• Work to complete: Produce a verbatim transcript of the entries below, excluding pictures.

• Source data:
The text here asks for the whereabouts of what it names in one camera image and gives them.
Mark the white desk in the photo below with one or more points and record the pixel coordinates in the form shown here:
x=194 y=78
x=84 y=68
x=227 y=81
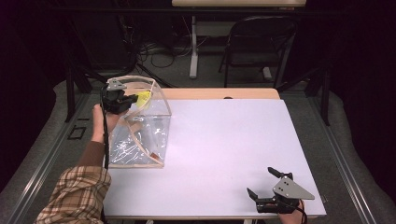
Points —
x=238 y=2

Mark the wooden table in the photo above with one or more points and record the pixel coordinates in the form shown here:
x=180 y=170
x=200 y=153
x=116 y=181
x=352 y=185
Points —
x=202 y=93

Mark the black folding chair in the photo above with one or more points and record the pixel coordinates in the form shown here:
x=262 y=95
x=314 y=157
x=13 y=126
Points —
x=258 y=40

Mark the transparent bag with beige trim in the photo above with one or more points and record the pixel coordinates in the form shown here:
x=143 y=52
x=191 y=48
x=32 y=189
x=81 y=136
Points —
x=146 y=137

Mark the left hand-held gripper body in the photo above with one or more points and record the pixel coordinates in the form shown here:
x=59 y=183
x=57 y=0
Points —
x=114 y=99

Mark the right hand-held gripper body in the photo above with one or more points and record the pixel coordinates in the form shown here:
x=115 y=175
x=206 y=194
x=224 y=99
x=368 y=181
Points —
x=288 y=189

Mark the person's right hand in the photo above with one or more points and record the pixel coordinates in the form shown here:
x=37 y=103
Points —
x=291 y=219

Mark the person's left hand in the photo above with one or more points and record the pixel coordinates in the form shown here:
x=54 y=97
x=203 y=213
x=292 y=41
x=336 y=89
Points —
x=99 y=127

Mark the black metal stand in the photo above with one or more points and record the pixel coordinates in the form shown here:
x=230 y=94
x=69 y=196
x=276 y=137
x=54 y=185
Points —
x=71 y=93
x=325 y=96

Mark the yellow shuttlecock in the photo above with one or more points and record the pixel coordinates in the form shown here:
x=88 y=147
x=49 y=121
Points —
x=144 y=99

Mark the white table cover sheet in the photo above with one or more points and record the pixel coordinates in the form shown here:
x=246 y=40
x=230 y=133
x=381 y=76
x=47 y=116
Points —
x=218 y=146

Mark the aluminium floor rail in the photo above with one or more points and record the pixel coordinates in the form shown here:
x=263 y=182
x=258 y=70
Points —
x=342 y=169
x=40 y=169

• Written reply:
The text here asks for the whereabouts of what it names in one camera image and gives them.
Mark the white desk in the photo below with one or more points and record the pixel coordinates in the form shown here:
x=194 y=78
x=84 y=68
x=227 y=81
Points —
x=238 y=2

Mark the wooden table in the photo above with one or more points and record the pixel coordinates in the form shown here:
x=180 y=170
x=200 y=153
x=116 y=181
x=352 y=185
Points —
x=202 y=93

Mark the black folding chair in the photo above with one or more points and record the pixel coordinates in the form shown here:
x=262 y=95
x=314 y=157
x=13 y=126
Points —
x=258 y=40

Mark the transparent bag with beige trim in the photo above with one or more points and record the pixel coordinates in the form shown here:
x=143 y=52
x=191 y=48
x=32 y=189
x=81 y=136
Points —
x=146 y=137

Mark the left hand-held gripper body in the photo above with one or more points and record the pixel coordinates in the form shown here:
x=59 y=183
x=57 y=0
Points —
x=114 y=99

Mark the right hand-held gripper body in the photo above with one or more points and record the pixel coordinates in the form shown here:
x=115 y=175
x=206 y=194
x=224 y=99
x=368 y=181
Points —
x=288 y=189

Mark the person's right hand in the photo above with one or more points and record the pixel coordinates in the form shown here:
x=37 y=103
Points —
x=291 y=219

Mark the person's left hand in the photo above with one or more points and record the pixel coordinates in the form shown here:
x=54 y=97
x=203 y=213
x=292 y=41
x=336 y=89
Points —
x=99 y=127

Mark the black metal stand in the photo above with one or more points and record the pixel coordinates in the form shown here:
x=230 y=94
x=69 y=196
x=276 y=137
x=54 y=185
Points —
x=71 y=93
x=325 y=96

Mark the yellow shuttlecock in the photo above with one or more points and record the pixel coordinates in the form shown here:
x=88 y=147
x=49 y=121
Points —
x=144 y=99

Mark the white table cover sheet in the photo above with one or more points and record the pixel coordinates in the form shown here:
x=246 y=40
x=230 y=133
x=381 y=76
x=47 y=116
Points —
x=218 y=146

Mark the aluminium floor rail in the photo above with one or more points and record the pixel coordinates in the form shown here:
x=263 y=182
x=258 y=70
Points —
x=342 y=169
x=40 y=169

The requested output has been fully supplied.